# Exercise material
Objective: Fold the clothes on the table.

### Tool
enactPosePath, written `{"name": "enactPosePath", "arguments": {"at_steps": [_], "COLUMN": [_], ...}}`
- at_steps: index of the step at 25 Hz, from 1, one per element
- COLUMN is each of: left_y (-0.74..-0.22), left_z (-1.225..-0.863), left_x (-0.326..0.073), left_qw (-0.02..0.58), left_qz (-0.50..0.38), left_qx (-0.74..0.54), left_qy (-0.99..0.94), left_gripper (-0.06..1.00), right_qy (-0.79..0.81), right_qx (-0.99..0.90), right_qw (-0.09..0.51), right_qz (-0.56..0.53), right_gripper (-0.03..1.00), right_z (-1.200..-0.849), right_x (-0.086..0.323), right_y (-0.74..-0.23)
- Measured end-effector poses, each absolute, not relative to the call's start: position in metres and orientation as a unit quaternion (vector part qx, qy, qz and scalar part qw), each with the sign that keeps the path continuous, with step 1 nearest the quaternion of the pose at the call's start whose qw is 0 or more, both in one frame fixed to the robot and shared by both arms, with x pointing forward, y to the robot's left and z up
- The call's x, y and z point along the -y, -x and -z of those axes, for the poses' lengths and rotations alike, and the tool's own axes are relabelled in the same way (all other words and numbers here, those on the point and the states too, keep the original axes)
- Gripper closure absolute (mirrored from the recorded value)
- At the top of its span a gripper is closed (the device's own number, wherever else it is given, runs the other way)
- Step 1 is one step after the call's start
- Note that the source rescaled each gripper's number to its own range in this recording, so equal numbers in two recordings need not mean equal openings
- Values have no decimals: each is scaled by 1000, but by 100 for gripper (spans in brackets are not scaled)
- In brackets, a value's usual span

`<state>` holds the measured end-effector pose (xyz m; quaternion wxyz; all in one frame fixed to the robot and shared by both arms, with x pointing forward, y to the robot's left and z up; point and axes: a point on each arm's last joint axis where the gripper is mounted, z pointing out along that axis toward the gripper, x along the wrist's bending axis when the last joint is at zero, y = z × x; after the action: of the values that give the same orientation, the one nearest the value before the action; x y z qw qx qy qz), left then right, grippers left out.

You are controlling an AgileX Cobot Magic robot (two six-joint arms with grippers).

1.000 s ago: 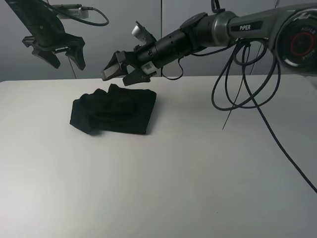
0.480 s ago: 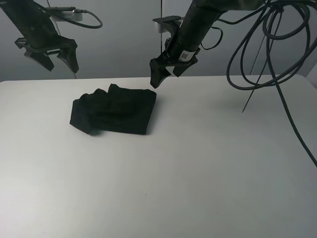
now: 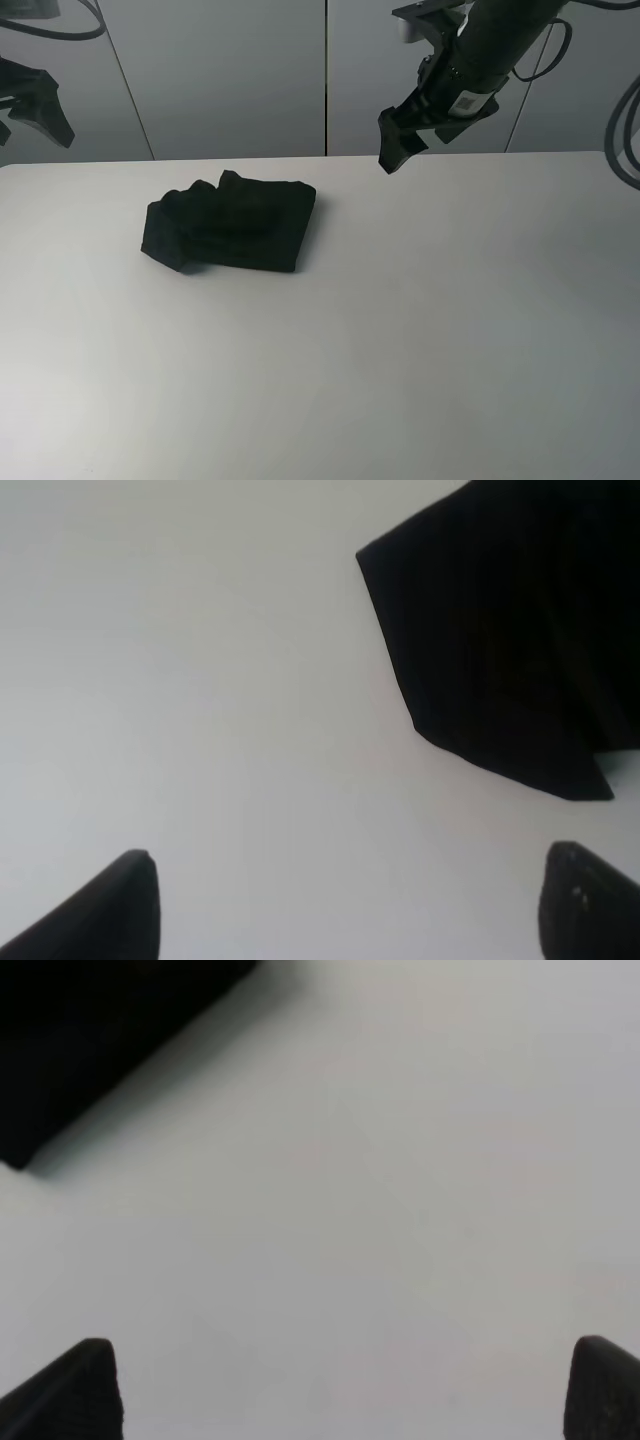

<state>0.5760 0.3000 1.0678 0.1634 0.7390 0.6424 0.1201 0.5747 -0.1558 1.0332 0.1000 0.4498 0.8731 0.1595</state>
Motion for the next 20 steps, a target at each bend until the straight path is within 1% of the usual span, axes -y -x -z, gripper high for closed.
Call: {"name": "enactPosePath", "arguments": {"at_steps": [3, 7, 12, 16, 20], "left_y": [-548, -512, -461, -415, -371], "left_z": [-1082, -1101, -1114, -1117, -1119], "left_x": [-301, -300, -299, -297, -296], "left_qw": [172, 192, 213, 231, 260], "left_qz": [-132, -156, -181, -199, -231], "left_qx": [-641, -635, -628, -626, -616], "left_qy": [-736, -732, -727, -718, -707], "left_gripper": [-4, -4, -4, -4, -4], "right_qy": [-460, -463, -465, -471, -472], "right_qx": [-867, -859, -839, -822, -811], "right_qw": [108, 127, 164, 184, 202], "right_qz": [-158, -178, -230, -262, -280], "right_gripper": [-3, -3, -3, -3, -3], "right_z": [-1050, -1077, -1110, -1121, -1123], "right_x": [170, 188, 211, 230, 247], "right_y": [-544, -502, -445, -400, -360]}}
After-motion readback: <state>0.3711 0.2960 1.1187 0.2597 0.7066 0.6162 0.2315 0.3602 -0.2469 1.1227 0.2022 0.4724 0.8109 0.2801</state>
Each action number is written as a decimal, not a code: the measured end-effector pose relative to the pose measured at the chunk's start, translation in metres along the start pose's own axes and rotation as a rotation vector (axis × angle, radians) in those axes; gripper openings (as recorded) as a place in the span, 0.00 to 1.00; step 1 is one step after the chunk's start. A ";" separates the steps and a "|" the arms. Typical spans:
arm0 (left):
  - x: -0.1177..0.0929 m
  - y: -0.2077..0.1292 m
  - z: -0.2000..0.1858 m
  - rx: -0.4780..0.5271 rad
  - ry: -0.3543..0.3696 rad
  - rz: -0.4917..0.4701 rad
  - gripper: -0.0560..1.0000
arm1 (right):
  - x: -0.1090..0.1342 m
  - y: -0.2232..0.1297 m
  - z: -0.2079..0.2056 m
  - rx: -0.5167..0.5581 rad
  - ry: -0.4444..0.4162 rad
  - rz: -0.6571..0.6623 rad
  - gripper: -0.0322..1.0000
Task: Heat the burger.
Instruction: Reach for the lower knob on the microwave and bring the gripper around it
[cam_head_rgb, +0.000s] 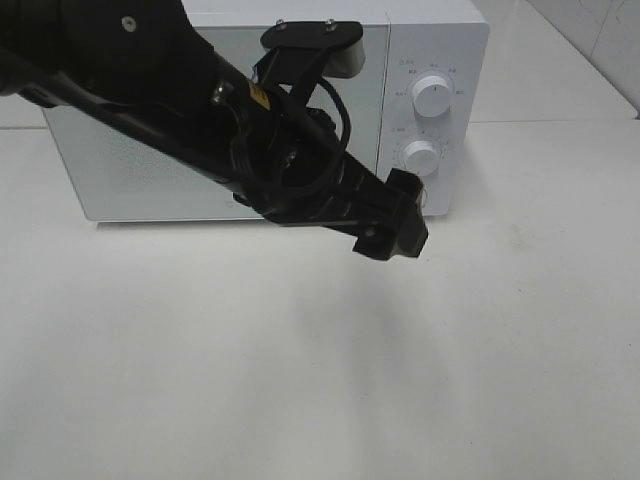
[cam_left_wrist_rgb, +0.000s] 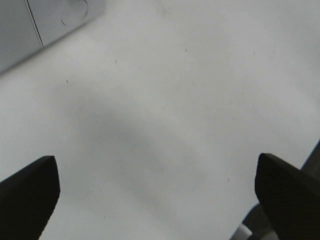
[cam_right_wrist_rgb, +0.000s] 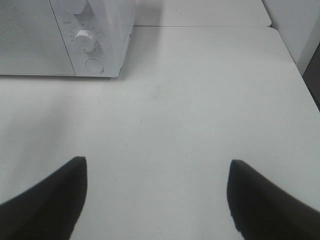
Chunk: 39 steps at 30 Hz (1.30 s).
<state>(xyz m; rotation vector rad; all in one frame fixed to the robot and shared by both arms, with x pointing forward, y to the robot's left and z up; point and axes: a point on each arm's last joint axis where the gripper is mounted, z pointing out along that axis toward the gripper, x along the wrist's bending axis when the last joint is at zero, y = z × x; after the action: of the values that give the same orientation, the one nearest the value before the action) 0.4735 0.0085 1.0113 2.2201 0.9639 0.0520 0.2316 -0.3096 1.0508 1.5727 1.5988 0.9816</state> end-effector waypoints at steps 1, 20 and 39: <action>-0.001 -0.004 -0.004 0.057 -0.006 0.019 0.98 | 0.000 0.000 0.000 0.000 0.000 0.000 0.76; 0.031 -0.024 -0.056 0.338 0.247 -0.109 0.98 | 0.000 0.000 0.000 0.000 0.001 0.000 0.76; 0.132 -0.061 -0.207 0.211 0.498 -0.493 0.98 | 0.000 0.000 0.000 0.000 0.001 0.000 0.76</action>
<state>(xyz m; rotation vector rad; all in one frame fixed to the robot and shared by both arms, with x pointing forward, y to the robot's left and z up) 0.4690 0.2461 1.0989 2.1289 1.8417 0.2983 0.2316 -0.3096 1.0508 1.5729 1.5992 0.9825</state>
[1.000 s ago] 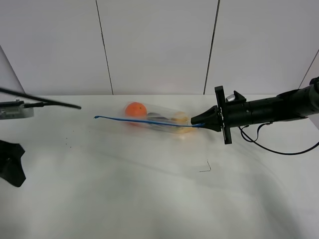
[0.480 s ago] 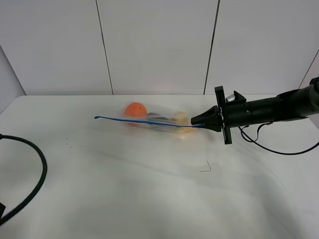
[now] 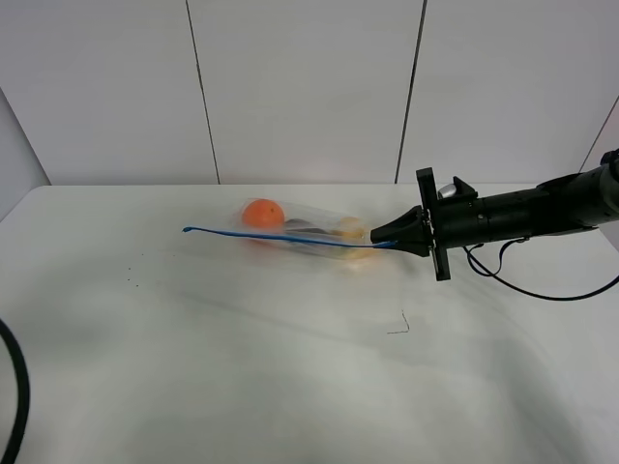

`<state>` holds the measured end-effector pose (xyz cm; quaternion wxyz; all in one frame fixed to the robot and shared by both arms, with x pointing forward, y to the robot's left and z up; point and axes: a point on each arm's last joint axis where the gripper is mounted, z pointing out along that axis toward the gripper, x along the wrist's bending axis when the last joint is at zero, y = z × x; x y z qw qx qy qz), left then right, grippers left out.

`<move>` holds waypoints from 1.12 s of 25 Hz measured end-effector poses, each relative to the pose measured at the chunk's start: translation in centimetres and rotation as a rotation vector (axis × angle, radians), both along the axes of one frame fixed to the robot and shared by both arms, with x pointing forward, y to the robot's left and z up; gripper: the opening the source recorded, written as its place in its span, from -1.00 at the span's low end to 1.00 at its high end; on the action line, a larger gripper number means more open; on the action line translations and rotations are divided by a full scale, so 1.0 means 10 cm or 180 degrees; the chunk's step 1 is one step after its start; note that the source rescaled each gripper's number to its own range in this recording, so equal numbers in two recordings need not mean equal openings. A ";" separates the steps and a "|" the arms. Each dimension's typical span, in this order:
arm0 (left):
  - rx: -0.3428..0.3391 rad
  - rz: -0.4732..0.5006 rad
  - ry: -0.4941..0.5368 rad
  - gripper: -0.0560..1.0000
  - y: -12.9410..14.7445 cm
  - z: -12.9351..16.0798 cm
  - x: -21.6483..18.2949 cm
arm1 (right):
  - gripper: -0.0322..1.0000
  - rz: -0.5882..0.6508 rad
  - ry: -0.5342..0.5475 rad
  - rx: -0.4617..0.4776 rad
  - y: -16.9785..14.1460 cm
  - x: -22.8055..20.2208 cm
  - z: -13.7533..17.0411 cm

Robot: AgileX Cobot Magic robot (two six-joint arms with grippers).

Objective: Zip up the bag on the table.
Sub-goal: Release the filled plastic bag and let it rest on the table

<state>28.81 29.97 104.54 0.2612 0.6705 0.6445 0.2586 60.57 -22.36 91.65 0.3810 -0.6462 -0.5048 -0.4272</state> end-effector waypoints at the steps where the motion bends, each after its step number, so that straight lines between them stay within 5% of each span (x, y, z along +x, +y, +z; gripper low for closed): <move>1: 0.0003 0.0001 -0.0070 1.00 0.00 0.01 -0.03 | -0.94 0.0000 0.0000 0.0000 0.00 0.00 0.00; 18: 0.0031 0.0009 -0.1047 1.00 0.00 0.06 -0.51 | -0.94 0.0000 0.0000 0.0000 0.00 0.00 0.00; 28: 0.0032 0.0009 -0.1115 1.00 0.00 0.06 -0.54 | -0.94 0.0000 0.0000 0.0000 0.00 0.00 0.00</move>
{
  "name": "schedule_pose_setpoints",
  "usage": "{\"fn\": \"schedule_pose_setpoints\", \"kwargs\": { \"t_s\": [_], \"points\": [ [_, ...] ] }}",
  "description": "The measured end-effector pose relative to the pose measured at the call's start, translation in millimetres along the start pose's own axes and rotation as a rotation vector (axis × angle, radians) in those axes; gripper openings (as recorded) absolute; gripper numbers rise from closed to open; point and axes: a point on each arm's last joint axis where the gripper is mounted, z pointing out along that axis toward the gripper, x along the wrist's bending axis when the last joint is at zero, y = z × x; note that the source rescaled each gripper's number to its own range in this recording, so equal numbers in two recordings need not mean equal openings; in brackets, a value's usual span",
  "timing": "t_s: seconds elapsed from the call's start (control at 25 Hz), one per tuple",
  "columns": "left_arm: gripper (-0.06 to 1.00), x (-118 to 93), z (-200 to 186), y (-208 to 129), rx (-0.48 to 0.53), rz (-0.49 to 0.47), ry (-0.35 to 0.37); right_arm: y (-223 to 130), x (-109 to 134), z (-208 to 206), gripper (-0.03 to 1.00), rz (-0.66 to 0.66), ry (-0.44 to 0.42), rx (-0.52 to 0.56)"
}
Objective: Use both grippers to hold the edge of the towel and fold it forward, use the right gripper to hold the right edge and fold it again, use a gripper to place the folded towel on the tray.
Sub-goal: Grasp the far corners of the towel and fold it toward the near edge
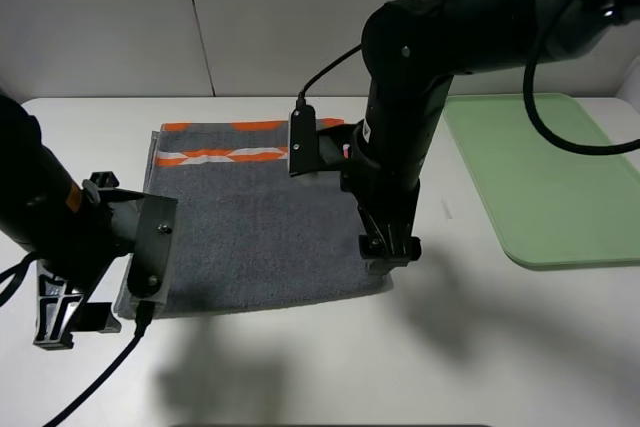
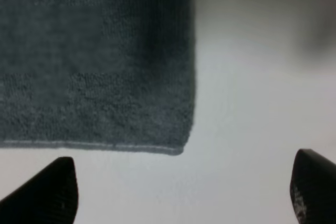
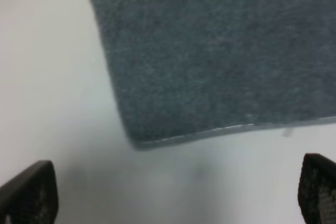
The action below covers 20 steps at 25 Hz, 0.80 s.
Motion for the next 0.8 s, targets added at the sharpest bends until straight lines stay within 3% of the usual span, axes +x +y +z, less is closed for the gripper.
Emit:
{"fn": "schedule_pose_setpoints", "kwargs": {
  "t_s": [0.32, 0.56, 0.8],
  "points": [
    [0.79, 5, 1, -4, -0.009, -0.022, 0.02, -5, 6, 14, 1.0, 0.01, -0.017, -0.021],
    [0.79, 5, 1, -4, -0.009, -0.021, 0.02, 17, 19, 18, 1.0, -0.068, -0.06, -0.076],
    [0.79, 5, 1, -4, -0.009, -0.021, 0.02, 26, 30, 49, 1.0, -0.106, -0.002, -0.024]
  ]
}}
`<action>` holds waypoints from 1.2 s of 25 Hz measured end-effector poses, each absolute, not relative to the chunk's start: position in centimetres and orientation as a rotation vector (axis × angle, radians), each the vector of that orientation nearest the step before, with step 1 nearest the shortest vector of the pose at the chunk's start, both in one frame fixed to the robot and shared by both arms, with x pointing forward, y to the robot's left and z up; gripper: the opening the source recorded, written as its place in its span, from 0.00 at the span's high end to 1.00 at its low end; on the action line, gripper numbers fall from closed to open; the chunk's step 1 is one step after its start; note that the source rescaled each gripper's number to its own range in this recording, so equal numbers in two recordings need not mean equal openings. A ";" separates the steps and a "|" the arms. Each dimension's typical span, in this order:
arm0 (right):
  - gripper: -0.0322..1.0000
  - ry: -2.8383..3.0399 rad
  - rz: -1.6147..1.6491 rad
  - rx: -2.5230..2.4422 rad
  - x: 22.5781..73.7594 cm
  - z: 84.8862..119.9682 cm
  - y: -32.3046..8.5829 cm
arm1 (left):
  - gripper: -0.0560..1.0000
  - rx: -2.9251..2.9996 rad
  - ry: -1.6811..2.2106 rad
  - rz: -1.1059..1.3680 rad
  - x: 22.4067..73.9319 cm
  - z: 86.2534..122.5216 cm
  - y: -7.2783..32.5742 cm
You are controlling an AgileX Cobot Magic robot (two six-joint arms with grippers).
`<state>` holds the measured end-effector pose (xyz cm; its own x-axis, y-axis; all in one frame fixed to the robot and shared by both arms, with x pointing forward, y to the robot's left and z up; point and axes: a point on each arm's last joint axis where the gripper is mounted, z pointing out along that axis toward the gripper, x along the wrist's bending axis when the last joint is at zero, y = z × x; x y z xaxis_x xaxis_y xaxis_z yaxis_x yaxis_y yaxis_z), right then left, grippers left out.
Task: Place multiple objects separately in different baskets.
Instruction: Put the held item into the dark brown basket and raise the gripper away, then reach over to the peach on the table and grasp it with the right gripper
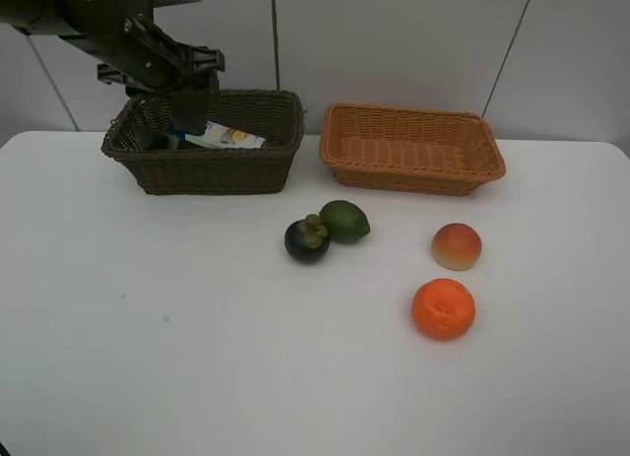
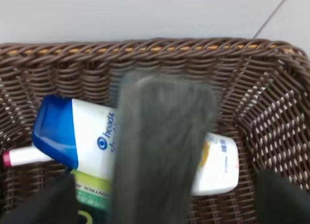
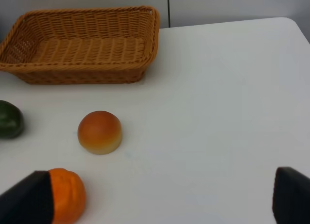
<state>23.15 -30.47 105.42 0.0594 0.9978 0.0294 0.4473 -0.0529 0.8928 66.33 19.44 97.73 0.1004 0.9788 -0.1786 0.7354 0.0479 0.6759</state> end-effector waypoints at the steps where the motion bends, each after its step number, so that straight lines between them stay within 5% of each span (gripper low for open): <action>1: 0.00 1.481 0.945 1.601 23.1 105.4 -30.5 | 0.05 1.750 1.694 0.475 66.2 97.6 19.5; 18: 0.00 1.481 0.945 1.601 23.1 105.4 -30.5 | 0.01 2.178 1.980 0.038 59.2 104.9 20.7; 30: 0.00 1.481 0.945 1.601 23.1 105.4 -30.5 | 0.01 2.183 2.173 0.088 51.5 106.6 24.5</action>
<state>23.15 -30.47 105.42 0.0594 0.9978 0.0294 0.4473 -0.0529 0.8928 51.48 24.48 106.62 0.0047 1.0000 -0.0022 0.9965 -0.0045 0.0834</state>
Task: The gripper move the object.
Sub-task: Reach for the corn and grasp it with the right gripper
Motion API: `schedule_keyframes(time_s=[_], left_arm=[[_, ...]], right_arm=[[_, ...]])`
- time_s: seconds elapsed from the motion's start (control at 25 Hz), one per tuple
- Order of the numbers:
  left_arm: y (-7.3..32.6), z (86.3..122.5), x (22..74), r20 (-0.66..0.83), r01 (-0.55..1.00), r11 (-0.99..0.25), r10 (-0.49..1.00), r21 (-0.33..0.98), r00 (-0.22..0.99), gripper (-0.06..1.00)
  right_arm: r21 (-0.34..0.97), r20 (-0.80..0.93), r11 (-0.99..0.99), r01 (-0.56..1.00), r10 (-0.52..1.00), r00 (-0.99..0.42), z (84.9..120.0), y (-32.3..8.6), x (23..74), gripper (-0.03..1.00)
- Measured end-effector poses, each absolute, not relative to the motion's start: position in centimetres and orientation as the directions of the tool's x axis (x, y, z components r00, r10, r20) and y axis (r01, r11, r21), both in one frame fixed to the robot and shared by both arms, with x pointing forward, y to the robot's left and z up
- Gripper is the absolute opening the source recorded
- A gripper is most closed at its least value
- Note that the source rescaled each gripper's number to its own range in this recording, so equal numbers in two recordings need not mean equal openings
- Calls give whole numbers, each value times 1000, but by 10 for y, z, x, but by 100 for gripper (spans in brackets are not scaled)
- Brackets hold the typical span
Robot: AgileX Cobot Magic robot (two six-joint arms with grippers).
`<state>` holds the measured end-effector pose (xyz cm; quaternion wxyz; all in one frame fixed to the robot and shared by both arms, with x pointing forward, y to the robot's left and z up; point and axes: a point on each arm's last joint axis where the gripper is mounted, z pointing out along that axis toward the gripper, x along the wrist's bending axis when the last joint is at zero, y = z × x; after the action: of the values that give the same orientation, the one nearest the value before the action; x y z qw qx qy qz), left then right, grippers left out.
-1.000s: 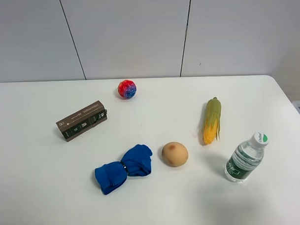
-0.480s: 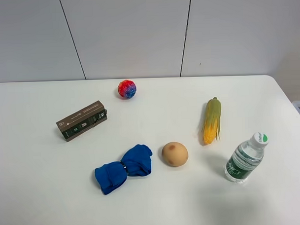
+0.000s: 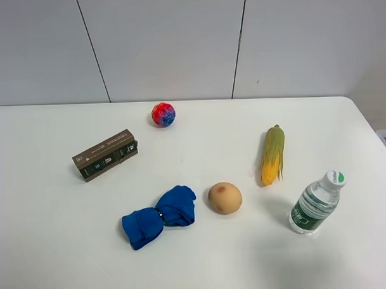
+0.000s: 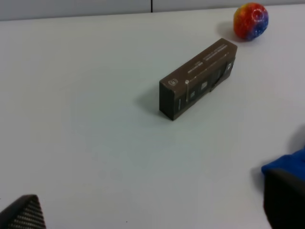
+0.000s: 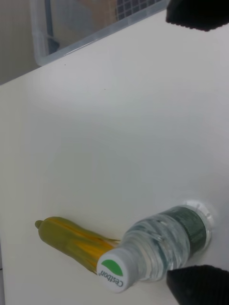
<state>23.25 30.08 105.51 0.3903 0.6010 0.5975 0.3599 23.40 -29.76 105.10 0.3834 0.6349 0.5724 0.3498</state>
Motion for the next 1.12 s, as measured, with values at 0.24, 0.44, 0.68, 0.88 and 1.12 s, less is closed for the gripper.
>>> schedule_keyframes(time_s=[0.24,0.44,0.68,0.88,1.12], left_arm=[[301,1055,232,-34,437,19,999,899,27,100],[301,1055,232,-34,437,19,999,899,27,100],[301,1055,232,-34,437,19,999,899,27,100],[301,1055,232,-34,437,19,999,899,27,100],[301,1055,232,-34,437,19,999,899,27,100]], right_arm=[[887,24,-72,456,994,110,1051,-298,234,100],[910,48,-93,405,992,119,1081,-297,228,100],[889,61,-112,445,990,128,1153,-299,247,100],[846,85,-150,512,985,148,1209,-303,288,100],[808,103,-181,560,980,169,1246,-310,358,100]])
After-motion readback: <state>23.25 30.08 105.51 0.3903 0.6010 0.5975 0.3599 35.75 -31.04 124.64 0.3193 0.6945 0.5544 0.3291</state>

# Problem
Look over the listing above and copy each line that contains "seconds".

# Solution
  "timing": "t_s: seconds elapsed from the call's start (control at 25 Hz), one per tuple",
- time_s: seconds elapsed from the motion's start (control at 25 Hz), one per tuple

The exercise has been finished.